___ TASK MATERIAL ___

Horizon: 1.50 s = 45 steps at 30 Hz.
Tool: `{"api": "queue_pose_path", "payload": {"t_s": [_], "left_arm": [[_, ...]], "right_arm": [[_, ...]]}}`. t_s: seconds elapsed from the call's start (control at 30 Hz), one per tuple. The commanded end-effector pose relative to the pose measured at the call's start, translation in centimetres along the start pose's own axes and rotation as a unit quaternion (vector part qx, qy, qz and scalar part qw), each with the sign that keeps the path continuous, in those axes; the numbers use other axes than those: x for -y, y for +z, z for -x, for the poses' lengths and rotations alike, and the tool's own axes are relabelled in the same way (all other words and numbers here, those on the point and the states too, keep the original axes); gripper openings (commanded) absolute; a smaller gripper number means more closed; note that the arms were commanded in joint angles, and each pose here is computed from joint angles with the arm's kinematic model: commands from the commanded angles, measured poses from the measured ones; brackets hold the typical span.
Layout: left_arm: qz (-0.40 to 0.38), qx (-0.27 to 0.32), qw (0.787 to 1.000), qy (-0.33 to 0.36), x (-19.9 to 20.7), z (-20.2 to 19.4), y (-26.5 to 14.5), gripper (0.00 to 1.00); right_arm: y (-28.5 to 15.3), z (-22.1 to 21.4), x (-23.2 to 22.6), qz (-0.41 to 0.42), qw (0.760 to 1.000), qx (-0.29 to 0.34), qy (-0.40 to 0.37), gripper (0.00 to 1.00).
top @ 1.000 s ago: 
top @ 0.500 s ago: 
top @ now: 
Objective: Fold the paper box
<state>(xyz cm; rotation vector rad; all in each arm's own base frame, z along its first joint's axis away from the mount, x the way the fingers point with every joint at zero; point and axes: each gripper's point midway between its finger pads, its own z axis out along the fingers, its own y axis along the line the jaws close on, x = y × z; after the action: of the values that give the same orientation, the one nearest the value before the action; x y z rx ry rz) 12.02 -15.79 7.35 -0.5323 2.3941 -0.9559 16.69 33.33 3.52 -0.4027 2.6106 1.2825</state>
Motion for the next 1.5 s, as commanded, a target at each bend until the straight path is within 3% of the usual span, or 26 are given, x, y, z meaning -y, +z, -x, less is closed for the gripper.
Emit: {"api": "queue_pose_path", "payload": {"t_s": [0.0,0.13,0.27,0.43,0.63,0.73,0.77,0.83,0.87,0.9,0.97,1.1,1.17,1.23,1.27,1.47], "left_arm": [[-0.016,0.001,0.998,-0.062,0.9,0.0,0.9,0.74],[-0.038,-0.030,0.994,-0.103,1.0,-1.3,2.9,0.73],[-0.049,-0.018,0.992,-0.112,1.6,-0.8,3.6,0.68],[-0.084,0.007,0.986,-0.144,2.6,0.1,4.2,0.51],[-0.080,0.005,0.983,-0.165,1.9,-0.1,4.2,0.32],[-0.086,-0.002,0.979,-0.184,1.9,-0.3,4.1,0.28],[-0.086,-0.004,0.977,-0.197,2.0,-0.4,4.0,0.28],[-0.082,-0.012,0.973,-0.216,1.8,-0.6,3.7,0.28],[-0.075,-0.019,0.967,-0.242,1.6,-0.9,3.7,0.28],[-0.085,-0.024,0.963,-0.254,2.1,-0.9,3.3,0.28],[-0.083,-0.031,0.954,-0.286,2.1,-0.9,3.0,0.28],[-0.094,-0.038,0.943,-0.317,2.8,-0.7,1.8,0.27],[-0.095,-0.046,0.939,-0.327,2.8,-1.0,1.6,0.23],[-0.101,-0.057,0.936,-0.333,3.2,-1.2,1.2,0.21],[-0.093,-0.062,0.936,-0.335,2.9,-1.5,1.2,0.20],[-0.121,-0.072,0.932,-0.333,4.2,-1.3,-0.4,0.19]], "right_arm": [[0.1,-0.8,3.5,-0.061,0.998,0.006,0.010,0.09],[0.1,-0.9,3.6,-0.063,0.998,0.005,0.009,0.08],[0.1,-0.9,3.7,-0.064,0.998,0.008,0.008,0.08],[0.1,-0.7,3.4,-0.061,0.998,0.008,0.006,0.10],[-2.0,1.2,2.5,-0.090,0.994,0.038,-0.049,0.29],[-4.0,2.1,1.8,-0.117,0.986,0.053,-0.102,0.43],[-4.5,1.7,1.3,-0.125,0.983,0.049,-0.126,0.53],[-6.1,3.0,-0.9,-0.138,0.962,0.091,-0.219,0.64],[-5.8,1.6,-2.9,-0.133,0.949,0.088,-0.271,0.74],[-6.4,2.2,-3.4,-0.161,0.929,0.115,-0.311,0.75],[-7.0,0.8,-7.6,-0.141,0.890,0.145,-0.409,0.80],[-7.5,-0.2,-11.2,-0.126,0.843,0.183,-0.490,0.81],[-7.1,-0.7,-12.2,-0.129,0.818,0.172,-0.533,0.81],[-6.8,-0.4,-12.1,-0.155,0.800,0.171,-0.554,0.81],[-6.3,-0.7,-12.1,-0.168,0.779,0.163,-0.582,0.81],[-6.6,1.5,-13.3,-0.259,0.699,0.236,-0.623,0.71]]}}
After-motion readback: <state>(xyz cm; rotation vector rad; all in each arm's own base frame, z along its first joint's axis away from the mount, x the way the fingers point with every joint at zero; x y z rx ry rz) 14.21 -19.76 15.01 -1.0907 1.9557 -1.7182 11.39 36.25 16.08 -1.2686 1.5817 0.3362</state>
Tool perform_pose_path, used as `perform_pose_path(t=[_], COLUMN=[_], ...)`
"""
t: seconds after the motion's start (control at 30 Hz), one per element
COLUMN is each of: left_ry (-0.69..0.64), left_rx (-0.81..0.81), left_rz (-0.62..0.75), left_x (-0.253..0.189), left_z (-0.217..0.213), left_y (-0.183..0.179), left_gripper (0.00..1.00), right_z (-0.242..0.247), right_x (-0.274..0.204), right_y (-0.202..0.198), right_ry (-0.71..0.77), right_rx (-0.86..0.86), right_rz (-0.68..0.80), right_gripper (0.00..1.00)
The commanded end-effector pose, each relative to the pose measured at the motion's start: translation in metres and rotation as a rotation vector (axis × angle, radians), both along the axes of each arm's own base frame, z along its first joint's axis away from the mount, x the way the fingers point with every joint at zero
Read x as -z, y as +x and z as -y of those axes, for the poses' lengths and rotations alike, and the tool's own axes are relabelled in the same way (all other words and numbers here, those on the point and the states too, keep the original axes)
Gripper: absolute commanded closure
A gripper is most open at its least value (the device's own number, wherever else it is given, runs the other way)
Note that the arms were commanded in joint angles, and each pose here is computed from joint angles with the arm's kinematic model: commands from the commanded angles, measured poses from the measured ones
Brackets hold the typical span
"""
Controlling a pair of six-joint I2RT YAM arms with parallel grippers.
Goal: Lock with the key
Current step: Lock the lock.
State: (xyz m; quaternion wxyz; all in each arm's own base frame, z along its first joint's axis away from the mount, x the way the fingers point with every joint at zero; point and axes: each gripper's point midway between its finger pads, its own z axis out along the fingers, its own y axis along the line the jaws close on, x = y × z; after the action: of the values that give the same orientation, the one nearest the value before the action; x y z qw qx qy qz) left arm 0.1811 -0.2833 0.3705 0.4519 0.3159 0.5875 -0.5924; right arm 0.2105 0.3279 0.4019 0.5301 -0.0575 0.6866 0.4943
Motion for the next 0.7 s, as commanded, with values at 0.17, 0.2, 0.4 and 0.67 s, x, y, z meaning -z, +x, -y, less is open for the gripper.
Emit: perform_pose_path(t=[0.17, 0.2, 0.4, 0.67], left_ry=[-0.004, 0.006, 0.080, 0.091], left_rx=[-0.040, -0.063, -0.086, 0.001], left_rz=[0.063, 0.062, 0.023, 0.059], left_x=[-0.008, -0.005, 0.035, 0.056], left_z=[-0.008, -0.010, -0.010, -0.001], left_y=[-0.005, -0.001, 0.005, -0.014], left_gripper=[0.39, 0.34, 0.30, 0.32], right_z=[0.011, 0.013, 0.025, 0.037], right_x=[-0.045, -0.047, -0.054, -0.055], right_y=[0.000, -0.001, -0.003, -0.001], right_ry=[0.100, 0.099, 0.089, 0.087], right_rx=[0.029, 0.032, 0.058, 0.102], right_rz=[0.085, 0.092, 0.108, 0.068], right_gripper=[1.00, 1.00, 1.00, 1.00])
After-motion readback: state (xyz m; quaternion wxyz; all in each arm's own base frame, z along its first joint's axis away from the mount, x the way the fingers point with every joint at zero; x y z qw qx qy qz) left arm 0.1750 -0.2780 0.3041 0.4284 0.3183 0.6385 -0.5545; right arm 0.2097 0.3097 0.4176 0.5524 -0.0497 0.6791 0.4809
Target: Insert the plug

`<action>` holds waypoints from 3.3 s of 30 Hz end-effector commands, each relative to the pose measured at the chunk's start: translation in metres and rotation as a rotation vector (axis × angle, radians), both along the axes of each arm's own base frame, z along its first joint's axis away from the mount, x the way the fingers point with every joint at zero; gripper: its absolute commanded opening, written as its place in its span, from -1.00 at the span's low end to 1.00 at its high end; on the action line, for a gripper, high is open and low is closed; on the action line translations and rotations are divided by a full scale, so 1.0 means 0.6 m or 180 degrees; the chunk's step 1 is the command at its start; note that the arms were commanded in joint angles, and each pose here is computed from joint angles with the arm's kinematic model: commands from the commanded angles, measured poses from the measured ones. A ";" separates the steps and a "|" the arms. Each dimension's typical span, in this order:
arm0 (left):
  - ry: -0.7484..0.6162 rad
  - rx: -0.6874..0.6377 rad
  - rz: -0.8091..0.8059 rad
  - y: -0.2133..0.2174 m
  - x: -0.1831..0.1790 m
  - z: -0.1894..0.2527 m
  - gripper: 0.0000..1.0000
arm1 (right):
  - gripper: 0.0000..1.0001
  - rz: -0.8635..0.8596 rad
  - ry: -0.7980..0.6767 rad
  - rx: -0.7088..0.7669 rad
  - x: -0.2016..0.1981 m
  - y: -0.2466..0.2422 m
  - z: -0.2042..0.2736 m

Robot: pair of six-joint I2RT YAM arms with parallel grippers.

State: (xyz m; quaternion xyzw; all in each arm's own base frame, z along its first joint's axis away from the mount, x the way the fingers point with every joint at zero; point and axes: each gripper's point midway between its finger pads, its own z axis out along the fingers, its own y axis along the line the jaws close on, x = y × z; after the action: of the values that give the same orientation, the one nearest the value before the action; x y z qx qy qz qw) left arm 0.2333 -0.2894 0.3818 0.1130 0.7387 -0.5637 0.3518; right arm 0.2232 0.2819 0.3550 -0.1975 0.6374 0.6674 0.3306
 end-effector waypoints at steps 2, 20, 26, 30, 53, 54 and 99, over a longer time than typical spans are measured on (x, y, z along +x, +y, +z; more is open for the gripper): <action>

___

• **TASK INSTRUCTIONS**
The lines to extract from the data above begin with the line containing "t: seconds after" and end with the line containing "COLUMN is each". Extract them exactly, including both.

• **ANSWER SPACE**
t: seconds after the motion's start (control at 30 Hz), one per element
COLUMN is each of: left_ry (-0.69..0.64), left_rx (-0.81..0.81), left_rz (-0.62..0.75), left_x (-0.253..0.189), left_z (-0.217..0.213), left_y (-0.183..0.179), left_gripper (0.00..1.00), right_z (-0.242..0.247), right_x (-0.274..0.204), right_y (-0.202..0.198), right_ry (-0.71..0.77), right_rx (-0.86..0.86), right_rz (-0.68..0.80), right_gripper (0.00..1.00)

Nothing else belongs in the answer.